_Problem description_
Without including any pictures, copy each entry below exactly.

╭─ Material for this exercise

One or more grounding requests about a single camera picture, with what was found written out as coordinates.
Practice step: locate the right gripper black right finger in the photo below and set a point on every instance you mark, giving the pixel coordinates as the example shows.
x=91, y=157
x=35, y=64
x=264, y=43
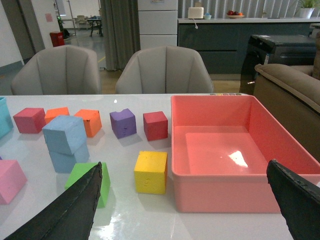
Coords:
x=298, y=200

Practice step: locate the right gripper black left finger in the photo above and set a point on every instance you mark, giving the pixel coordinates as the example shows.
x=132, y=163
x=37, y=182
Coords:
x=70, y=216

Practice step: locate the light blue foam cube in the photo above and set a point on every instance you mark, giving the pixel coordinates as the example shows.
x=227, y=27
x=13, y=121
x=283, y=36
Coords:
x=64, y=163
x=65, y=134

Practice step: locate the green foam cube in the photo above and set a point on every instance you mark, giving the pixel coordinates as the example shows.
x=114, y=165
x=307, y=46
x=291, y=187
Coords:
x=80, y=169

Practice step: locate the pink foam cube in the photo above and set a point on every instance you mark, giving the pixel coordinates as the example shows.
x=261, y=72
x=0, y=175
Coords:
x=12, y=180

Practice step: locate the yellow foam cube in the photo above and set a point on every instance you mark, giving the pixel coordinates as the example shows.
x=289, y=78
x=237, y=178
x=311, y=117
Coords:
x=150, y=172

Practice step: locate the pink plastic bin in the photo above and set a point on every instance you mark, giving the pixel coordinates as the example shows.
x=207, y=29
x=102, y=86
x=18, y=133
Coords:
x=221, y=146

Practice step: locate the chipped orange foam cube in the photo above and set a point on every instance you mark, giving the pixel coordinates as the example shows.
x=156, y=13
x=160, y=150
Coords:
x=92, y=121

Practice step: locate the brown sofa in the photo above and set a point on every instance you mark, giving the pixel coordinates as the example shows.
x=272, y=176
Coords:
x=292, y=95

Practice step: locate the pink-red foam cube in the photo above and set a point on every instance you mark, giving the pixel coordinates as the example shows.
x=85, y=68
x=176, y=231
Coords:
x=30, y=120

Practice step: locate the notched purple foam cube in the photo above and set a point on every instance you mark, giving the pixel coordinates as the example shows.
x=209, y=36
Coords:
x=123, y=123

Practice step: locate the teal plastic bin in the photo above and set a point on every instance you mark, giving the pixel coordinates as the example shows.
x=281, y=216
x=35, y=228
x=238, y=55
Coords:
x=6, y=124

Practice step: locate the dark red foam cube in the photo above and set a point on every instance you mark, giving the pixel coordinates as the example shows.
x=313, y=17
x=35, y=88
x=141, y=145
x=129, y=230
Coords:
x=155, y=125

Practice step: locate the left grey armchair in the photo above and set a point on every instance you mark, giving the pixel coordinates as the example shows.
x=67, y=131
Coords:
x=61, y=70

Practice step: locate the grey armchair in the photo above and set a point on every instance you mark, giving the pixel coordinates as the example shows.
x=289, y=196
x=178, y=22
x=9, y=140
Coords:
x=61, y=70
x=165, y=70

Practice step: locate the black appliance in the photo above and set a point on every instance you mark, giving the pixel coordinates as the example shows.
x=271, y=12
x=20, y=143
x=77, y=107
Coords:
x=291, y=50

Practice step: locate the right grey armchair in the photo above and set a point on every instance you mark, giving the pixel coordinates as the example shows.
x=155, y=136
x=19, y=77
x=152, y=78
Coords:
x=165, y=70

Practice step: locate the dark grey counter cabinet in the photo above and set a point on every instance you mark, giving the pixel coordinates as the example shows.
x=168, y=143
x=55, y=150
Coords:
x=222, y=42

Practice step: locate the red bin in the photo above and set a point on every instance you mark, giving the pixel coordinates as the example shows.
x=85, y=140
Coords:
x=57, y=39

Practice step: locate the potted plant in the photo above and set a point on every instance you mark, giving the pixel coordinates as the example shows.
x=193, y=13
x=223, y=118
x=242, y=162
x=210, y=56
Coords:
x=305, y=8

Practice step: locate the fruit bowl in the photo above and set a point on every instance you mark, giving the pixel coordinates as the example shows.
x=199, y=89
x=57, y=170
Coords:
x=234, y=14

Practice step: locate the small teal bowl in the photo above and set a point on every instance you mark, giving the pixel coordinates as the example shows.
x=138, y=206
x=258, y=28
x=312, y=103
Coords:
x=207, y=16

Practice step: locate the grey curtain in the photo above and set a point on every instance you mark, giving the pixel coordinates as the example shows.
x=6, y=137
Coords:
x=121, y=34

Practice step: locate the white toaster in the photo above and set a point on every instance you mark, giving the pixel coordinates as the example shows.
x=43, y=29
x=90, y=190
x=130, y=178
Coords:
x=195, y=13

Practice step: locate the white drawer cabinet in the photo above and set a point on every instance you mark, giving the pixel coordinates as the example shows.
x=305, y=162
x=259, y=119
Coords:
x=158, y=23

╰─

_Answer box_
One or more grounding requests about a single camera picture, with what was found written out as coordinates.
Practice step: locate the right gripper black right finger in the photo below and set a point on every instance you mark, giving the pixel coordinates as the example shows.
x=91, y=157
x=35, y=64
x=264, y=43
Coords:
x=298, y=200

Practice step: locate the right gripper black left finger in the photo above and set a point on every instance you mark, giving the pixel coordinates as the example shows.
x=132, y=163
x=37, y=182
Coords:
x=70, y=216

Practice step: locate the light blue foam cube in the photo above and set a point on every instance you mark, giving the pixel coordinates as the example shows.
x=227, y=27
x=13, y=121
x=283, y=36
Coords:
x=64, y=163
x=65, y=134

Practice step: locate the green foam cube in the photo above and set a point on every instance you mark, giving the pixel coordinates as the example shows.
x=114, y=165
x=307, y=46
x=291, y=187
Coords:
x=80, y=169

Practice step: locate the pink foam cube in the photo above and set a point on every instance you mark, giving the pixel coordinates as the example shows.
x=261, y=72
x=0, y=175
Coords:
x=12, y=180

Practice step: locate the yellow foam cube in the photo above and set a point on every instance you mark, giving the pixel coordinates as the example shows.
x=289, y=78
x=237, y=178
x=311, y=117
Coords:
x=150, y=172

Practice step: locate the pink plastic bin in the photo above and set a point on every instance you mark, giving the pixel coordinates as the example shows.
x=207, y=29
x=102, y=86
x=18, y=133
Coords:
x=221, y=146

Practice step: locate the chipped orange foam cube in the photo above and set a point on every instance you mark, giving the pixel coordinates as the example shows.
x=156, y=13
x=160, y=150
Coords:
x=92, y=121

Practice step: locate the brown sofa in the photo above and set a point on every instance you mark, giving the pixel coordinates as the example shows.
x=272, y=176
Coords:
x=292, y=95

Practice step: locate the pink-red foam cube in the photo above and set a point on every instance you mark, giving the pixel coordinates as the example shows.
x=85, y=68
x=176, y=231
Coords:
x=30, y=120

Practice step: locate the notched purple foam cube in the photo above and set a point on every instance you mark, giving the pixel coordinates as the example shows.
x=209, y=36
Coords:
x=123, y=123

Practice step: locate the teal plastic bin in the photo above and set a point on every instance you mark, giving the pixel coordinates as the example shows.
x=281, y=216
x=35, y=228
x=238, y=55
Coords:
x=6, y=124

Practice step: locate the dark red foam cube in the photo above and set a point on every instance you mark, giving the pixel coordinates as the example shows.
x=313, y=17
x=35, y=88
x=141, y=145
x=129, y=230
Coords:
x=155, y=125

Practice step: locate the left grey armchair in the photo above and set a point on every instance you mark, giving the pixel coordinates as the example shows.
x=67, y=131
Coords:
x=61, y=70

Practice step: locate the grey armchair in the photo above and set a point on every instance you mark, giving the pixel coordinates as the example shows.
x=289, y=196
x=178, y=22
x=9, y=140
Coords:
x=61, y=70
x=165, y=70

Practice step: locate the black appliance in the photo above and set a point on every instance you mark, giving the pixel coordinates as the example shows.
x=271, y=12
x=20, y=143
x=77, y=107
Coords:
x=291, y=50

Practice step: locate the right grey armchair in the photo above and set a point on every instance you mark, giving the pixel coordinates as the example shows.
x=155, y=136
x=19, y=77
x=152, y=78
Coords:
x=165, y=70

Practice step: locate the dark grey counter cabinet in the photo above and set a point on every instance you mark, giving the pixel coordinates as the example shows.
x=168, y=143
x=55, y=150
Coords:
x=222, y=42

Practice step: locate the red bin in the photo above and set a point on every instance you mark, giving the pixel coordinates as the example shows.
x=85, y=140
Coords:
x=57, y=39

Practice step: locate the potted plant in the photo above and set a point on every instance you mark, giving the pixel coordinates as the example shows.
x=193, y=13
x=223, y=118
x=242, y=162
x=210, y=56
Coords:
x=305, y=8

Practice step: locate the fruit bowl in the photo above and set a point on every instance you mark, giving the pixel coordinates as the example shows.
x=199, y=89
x=57, y=170
Coords:
x=234, y=14

Practice step: locate the small teal bowl in the photo above and set a point on every instance you mark, giving the pixel coordinates as the example shows.
x=138, y=206
x=258, y=28
x=312, y=103
Coords:
x=207, y=16

Practice step: locate the grey curtain in the photo above and set a point on every instance you mark, giving the pixel coordinates as the example shows.
x=6, y=137
Coords:
x=121, y=34

Practice step: locate the white toaster in the photo above and set a point on every instance you mark, giving the pixel coordinates as the example shows.
x=43, y=29
x=90, y=190
x=130, y=178
Coords:
x=195, y=13

Practice step: locate the white drawer cabinet in the photo above and set a point on every instance you mark, giving the pixel coordinates as the example shows.
x=305, y=162
x=259, y=119
Coords:
x=158, y=23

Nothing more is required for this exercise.